«…Sembrad el Altar de la Santísima Virgen de preciosas flores, llevádselas frescas y perfumadas!… «.
Petrificada, paralizada, inmóvil, absorta… así me encontraba sin saber qué hacer frente a la puerta de salida de aquella casa. Entre las opciones que tenía en mente, barajaba la posibilidad de irme de allí corriendo, antes que la mentira sobre Juana Teresa se desvelase y pudiera acabar en un calabozo de España, en el año 1932. Buscar un tren o autocar que me lleve hasta Madrid, y una vez en la capital, ir hasta mi casa y meterme en la cama hasta que todo esto pase. Otra alternativa era quedarme en esta residencia unos días para pensar y ver como realizar el siguiente paso.

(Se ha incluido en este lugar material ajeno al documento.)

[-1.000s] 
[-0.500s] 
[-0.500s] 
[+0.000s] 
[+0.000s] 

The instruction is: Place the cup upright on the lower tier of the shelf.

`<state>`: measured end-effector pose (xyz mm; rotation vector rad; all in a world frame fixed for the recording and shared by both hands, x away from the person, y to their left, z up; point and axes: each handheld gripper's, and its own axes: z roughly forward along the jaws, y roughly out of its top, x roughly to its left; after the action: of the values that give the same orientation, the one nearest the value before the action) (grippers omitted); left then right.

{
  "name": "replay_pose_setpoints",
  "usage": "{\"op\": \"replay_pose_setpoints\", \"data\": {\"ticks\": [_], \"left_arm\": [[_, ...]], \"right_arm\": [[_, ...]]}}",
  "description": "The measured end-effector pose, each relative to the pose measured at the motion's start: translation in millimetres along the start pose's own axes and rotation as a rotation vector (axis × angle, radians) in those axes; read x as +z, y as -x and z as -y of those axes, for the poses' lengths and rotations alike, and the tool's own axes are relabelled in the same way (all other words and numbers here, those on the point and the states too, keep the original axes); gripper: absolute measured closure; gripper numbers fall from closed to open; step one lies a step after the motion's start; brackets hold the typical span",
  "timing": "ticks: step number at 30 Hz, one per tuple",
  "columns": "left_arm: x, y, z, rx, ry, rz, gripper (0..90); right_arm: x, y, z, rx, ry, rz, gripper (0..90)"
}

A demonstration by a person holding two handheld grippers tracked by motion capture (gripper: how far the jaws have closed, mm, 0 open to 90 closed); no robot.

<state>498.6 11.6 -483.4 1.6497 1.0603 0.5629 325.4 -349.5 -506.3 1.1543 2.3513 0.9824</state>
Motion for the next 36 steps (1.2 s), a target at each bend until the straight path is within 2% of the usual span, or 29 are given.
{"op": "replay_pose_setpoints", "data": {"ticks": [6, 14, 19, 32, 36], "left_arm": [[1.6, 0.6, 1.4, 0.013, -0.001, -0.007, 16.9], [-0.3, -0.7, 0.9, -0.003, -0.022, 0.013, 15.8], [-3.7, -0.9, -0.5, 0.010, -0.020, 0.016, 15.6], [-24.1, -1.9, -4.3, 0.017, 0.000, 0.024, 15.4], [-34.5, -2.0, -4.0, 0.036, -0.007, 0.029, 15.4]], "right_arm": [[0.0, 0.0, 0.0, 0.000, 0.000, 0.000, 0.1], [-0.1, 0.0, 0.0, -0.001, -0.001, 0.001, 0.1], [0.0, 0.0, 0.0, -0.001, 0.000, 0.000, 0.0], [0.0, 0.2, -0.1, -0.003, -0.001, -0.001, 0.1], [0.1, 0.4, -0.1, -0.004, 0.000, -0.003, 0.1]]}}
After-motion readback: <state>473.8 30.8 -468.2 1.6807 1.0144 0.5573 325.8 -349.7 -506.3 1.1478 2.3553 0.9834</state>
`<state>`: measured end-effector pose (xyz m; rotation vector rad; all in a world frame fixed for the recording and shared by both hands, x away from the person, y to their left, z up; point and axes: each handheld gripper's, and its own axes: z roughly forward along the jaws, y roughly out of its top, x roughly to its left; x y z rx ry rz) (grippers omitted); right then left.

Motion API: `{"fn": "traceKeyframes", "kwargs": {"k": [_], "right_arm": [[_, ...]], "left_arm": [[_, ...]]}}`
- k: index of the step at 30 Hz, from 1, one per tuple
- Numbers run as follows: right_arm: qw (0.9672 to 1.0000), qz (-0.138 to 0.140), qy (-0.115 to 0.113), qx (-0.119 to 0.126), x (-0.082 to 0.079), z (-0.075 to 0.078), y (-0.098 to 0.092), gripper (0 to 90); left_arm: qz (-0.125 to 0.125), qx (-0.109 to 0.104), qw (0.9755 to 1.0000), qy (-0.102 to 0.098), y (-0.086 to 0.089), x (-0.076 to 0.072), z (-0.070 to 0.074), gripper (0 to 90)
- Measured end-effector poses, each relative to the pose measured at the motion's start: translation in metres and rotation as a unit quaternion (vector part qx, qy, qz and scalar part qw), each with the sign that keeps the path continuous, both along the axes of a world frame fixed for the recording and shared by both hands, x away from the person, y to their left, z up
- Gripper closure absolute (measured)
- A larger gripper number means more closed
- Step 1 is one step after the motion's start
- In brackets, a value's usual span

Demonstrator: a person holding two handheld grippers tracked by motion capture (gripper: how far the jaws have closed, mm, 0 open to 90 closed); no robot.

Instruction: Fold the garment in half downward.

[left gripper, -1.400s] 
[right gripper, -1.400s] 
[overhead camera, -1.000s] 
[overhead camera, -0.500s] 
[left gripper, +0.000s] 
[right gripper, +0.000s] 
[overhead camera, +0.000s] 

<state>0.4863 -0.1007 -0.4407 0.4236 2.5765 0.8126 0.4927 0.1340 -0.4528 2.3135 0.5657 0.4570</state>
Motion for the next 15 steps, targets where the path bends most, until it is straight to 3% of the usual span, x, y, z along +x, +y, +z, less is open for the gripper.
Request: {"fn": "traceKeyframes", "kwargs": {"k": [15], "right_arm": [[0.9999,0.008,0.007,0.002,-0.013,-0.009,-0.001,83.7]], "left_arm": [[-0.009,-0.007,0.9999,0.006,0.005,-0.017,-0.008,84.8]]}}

Al fondo se escuchaba una sirena, la gente de la casa empezó a moverse de un lado para otro asustados, una de las más jóvenes doncellas me cogió de la muñeca y me llevó hasta una zona donde se refugiaba el resto de empleados del hogar. Parece ser que el momento histórico que estaba viviendo el país, hizo decretar que todo el alumbrado público, eléctrico o de gas, debía desconectarse a las 10 de la noche para evitar que sirviera de guía para vuelos nocturnos, que pudieran atacar. Además, el alumbrado doméstico se debía reducir al mínimo posible. Estas órdenes no solo eran para los virgitanos, sino para todo Almería. Y la sirena avisaba de un posible bombardeo. Todas las personas que estaban en el improvisado refugio se cogieron de las manos, Don José, que también se hallaba, comenzó a rezar, siguiéndole el resto en una más que interiorizada oración: Piadosísima Virgen María, Madre de Misericordia, acordaos Señora, que jamás se oyó decir que ninguno de los que han acudido a vuestra mediación, implorando vuestra asistencia y reclamando vuestro socorro, haya sido abandonado de Vos. Animados con esta confianza, a Vos también acudimos y, poniendo nuestro corazón en vuestras manos, os suplicamos que oigáis benigna nuestros ruegos y nos alcancéis el favor que pedimos. No desechéis, Virgen Santísima de Gádor, nuestras humildes súplicas; antes bien, inclinad a ellas vuestros oídos y dignaos a atenderlas favorablemente. Amén.
Pasados unos treinta minutos salimos de allí, cada uno ocupó su puesto de trabajo como si no hubiera pasado nada, la joven que me agarró del brazo cuyo nombre es María, se me acercó para preguntar que tal me encontraba. Me invitó a ir hasta la cocina, donde había tres mujeres con uniforme de cocineras hablando entre ellas. Don José había mandado, por orden de la Marquesa, que una de las trabajadoras, la más mayor, debía ir expresamente hasta una dirección a entregar una carta. Esta pobre mujer lloraba desconsolada, el miedo a los continuos sucesos le impedía salir de donde se encontraba, era una de las internas y más veteranas empleadas. El resto la consolaba sin darle respuesta satisfactoria.
En ese momento vi la posibilidad de salir de allí, sugerí ser yo misma quien hiciera el recado llevando el mensaje hasta su destinatario, una vez en la ruta buscaría la forma de llegar hasta Madrid. La señora esbozó una sonrisa y secándose las lágrimas me preguntaba sin cesar: ¿De verdad? ¿Harías esto por mí? María me dio un abrazo y algo envuelto en un trapo gris de cocina para el camino, y cogiéndose las manos y mirándome a los ojos, articuló: Soberana Emperatriz de los cielos, Reina de los ángeles, abogada de los hombres, Virgen y Madre de Dios, María Santísima de Gádor, cuida de esta joven durante su camino y regrese sana y salva. Madre nuestra, nos favorezcáis con la particular gracia que os pedimos, y que cuidéis de ampararnos por donde Vos sabéis nos conviene más para servir a Dios y gozarle eternamente. Amén.
Me dieron la correspondencia en mano, me dijeron la dirección y unas señas que no se podrían olvidar. “Bajando hasta el puentecillo roto, giras a la derecha ¡Cuidado, no levantes sospecha! Por Peñarodada un tejado rojo de madera, y te abrirá la niñera. De parte de Madre Trinidad, deberás decir que vas”. María me acompañó hasta la puerta, pasó su mano por mi espalda en señal de cariño y tras darme de nuevo las gracias por lo que iba a hacer me susurro en el oído: no temas, ella está contigo.
Con estas palabras de aliento comencé mi nueva aventura, estaba anocheciendo y me dispuse a caminar mientras seguía intentando asimilar todo lo que sucedía. Sobre mi hombro derecho apareció Stella con su luz brillante, que parecía preparada para acompañarme. Pero esto, te lo contaré en otro momento.